Line by line, repeat the material below exactly and leave the images out.
##########
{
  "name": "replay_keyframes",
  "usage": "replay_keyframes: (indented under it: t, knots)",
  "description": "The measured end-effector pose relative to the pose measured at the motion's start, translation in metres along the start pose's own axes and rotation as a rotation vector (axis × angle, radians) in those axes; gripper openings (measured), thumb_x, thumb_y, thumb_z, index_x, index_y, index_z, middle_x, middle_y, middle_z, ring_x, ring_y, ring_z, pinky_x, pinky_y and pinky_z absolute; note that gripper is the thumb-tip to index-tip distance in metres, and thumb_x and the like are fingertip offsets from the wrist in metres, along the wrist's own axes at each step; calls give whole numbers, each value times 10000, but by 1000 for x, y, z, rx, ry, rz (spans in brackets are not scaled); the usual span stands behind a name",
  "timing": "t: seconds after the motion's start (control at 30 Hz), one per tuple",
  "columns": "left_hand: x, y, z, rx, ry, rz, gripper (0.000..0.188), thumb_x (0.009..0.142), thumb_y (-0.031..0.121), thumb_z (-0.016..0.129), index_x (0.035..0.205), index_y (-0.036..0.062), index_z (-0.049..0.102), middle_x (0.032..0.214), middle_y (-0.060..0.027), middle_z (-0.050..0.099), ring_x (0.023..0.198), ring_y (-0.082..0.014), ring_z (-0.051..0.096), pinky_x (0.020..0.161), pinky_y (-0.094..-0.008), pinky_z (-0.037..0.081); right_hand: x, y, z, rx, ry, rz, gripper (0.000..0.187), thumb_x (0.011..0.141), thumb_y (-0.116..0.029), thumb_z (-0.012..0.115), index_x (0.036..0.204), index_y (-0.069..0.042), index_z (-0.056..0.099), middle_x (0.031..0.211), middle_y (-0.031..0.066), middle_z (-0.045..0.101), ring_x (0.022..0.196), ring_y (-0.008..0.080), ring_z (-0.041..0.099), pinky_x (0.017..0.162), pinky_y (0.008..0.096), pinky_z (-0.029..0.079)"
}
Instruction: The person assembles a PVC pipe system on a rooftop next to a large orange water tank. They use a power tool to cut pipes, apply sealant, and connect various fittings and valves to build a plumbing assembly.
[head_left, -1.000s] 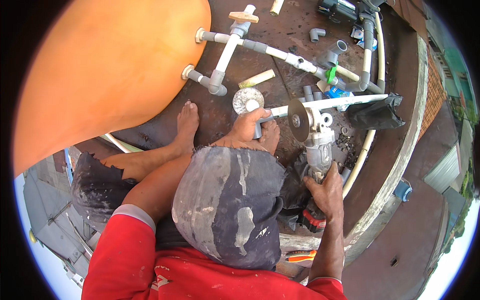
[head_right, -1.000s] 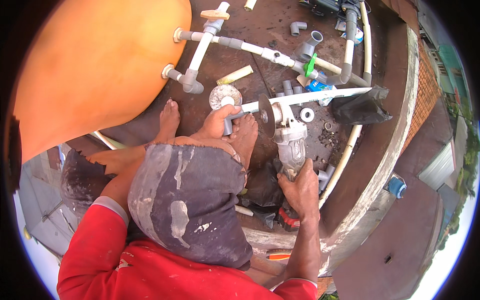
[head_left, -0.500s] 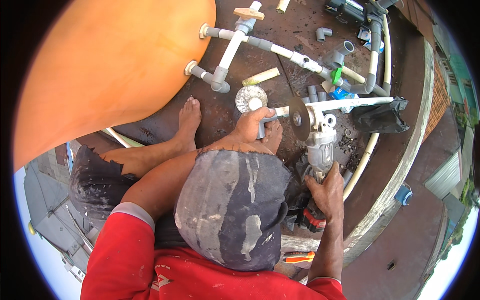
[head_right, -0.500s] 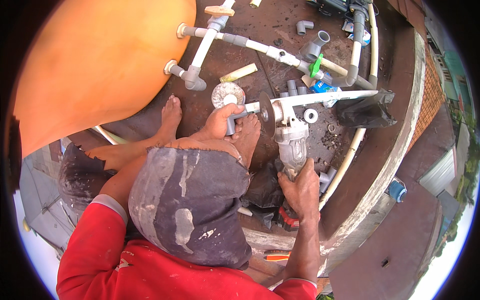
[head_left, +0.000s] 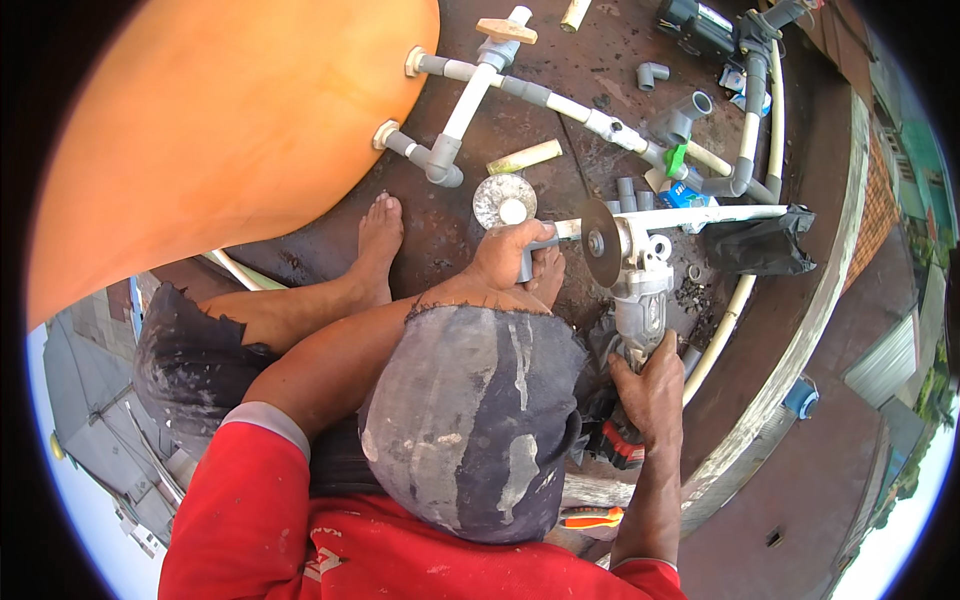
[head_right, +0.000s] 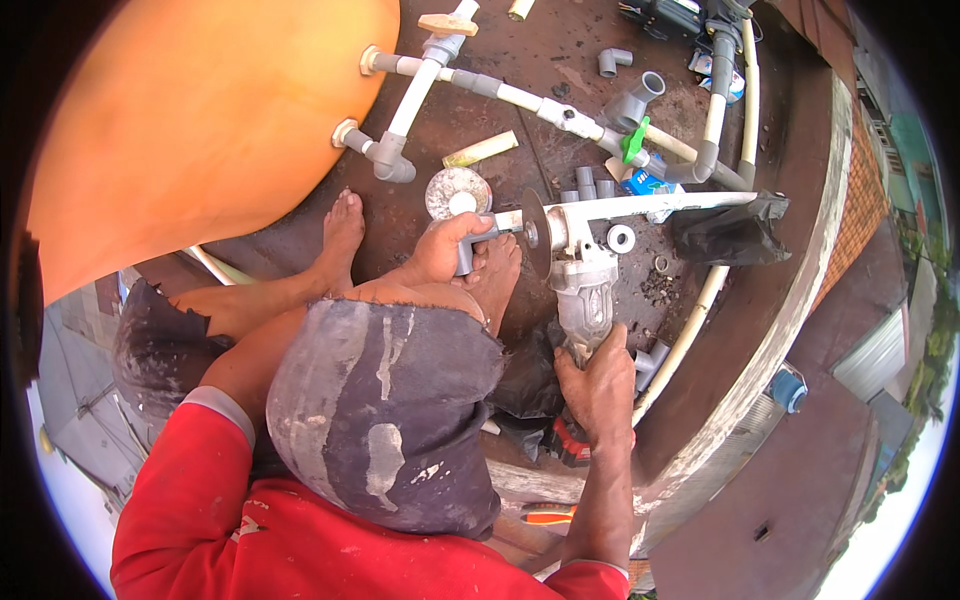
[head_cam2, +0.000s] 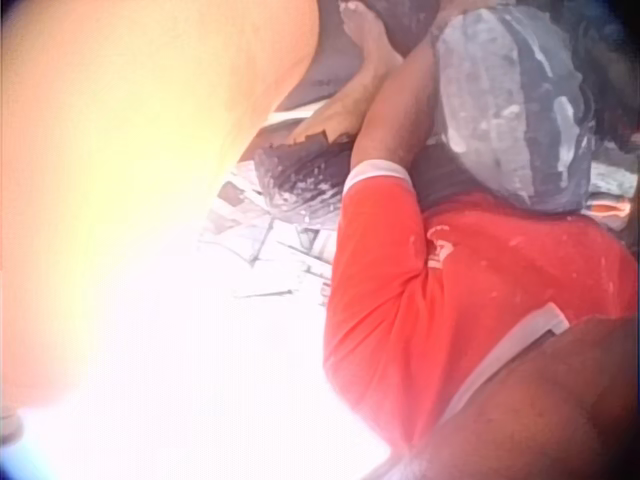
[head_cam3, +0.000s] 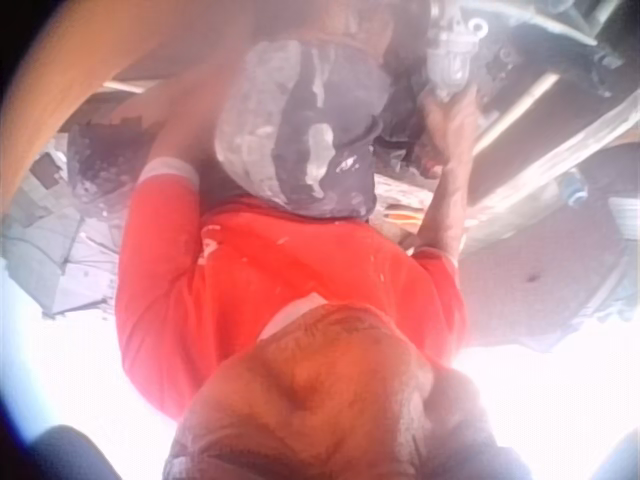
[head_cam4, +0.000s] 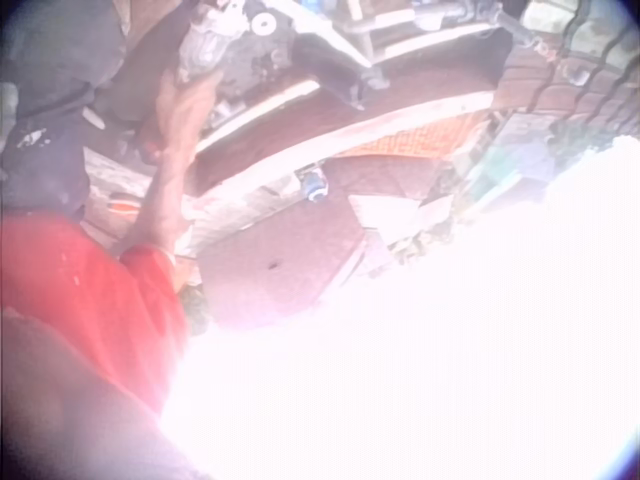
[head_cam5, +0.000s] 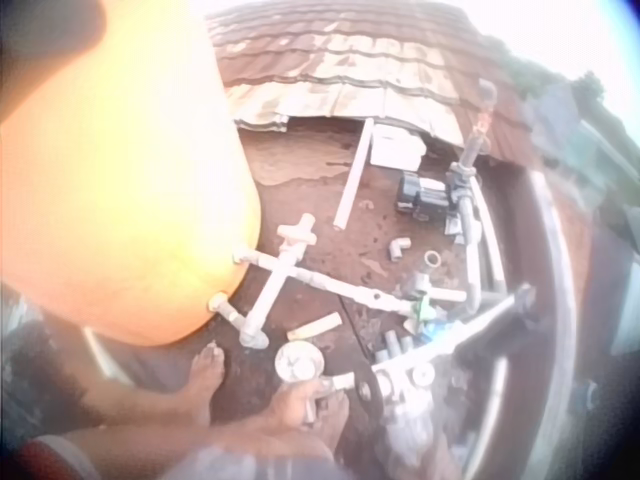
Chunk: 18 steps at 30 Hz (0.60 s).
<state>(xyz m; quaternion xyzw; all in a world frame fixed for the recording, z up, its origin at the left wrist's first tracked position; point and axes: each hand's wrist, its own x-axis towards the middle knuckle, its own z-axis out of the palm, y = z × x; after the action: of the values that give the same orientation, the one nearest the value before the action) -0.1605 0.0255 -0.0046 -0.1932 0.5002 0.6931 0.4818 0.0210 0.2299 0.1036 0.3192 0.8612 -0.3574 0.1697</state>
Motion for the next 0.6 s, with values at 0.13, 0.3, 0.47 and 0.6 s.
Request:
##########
Your response
{
  "name": "replay_keyframes",
  "usage": "replay_keyframes: (indented under it: t, knots)",
  "description": "The measured end-effector pose relative to the pose measured at the motion's start, translation in metres along the start pose's own axes and rotation as a rotation vector (axis × angle, radians) in those axes; gripper openings (measured), thumb_x, thumb_y, thumb_z, index_x, index_y, index_z, middle_x, middle_y, middle_z, ring_x, ring_y, ring_z, pinky_x, pinky_y and pinky_z absolute; note that gripper is the thumb-tip to index-tip distance in metres, and thumb_x and the like are fingertip offsets from the wrist in metres, along the wrist's own axes at each step; calls give whole numbers, each value times 10000, but by 1000 for x, y, z, rx, ry, rz (spans in brackets are not scaled); the usual span stands behind a name",
  "timing": "t: seconds after the motion's start (control at 30 Hz), one per tuple",
  "columns": "left_hand: x, y, z, rx, ry, rz, gripper (0.000..0.188), thumb_x (0.009..0.142), thumb_y (-0.031..0.121), thumb_z (-0.016..0.129), index_x (0.035..0.205), index_y (-0.036..0.062), index_z (-0.049..0.102), middle_x (0.032..0.214), middle_y (-0.060..0.027), middle_z (-0.050..0.099), ring_x (0.023..0.198), ring_y (-0.082..0.014), ring_z (-0.051..0.096), pinky_x (0.020..0.161), pinky_y (-0.094..-0.008), pinky_z (-0.037..0.081); right_hand: x, y, z, rx, ry, rz, gripper (0.000..0.187), thumb_x (0.011..0.141), thumb_y (-0.116..0.029), thumb_z (-0.012..0.115), index_x (0.036..0.204), index_y (-0.069..0.042), index_z (-0.056..0.099), middle_x (0.031..0.211), middle_y (-0.031..0.066), middle_z (-0.045..0.101), ring_x (0.022..0.196), ring_y (-0.008..0.080), ring_z (-0.041..0.099), pinky_x (0.017..0.162), pinky_y (0.008..0.096), pinky_z (-0.029..0.079)"
}
Instruction: The person assembles a PVC pipe system on a rooftop next to a large orange water tank. They use a power tool to cut pipes, apply sealant, and connect various fittings and valves to build a plumbing assembly.
[head_left, -1.000s] 
[head_right, -1.000s] 
[head_left, -0.500s] 
[head_right, -0.500s] 
[head_left, +0.000s] 
[head_right, +0.000s] 
[head_cam2, +0.000s] 
[head_cam3, +0.000s] 
[head_cam4, +0.000s] 
[head_cam5, +0.000s] 
Chunk: 18 steps at 30 Hz (0.60 s).
<state>(xyz m; quaternion xyzw; all in a world frame fixed for the recording, z up, its origin at the left wrist's first tracked position; point and axes: each hand's wrist, its own x-axis towards the middle knuckle, its own z-axis out of the palm, y = z × x; after the action: of the values that give the same orientation, the one nearest the value before the action) -0.1605 0.0255 -0.0046 -0.1932 0.5002 0.6931 0.4818 0.0210 0.2299 0.1036 0.3192 0.8612 -0.3574 0.1697</state>
Motion for the next 0.6 s, with values at 0.13, 0.3, 0.47 and 0.6 s.
Request:

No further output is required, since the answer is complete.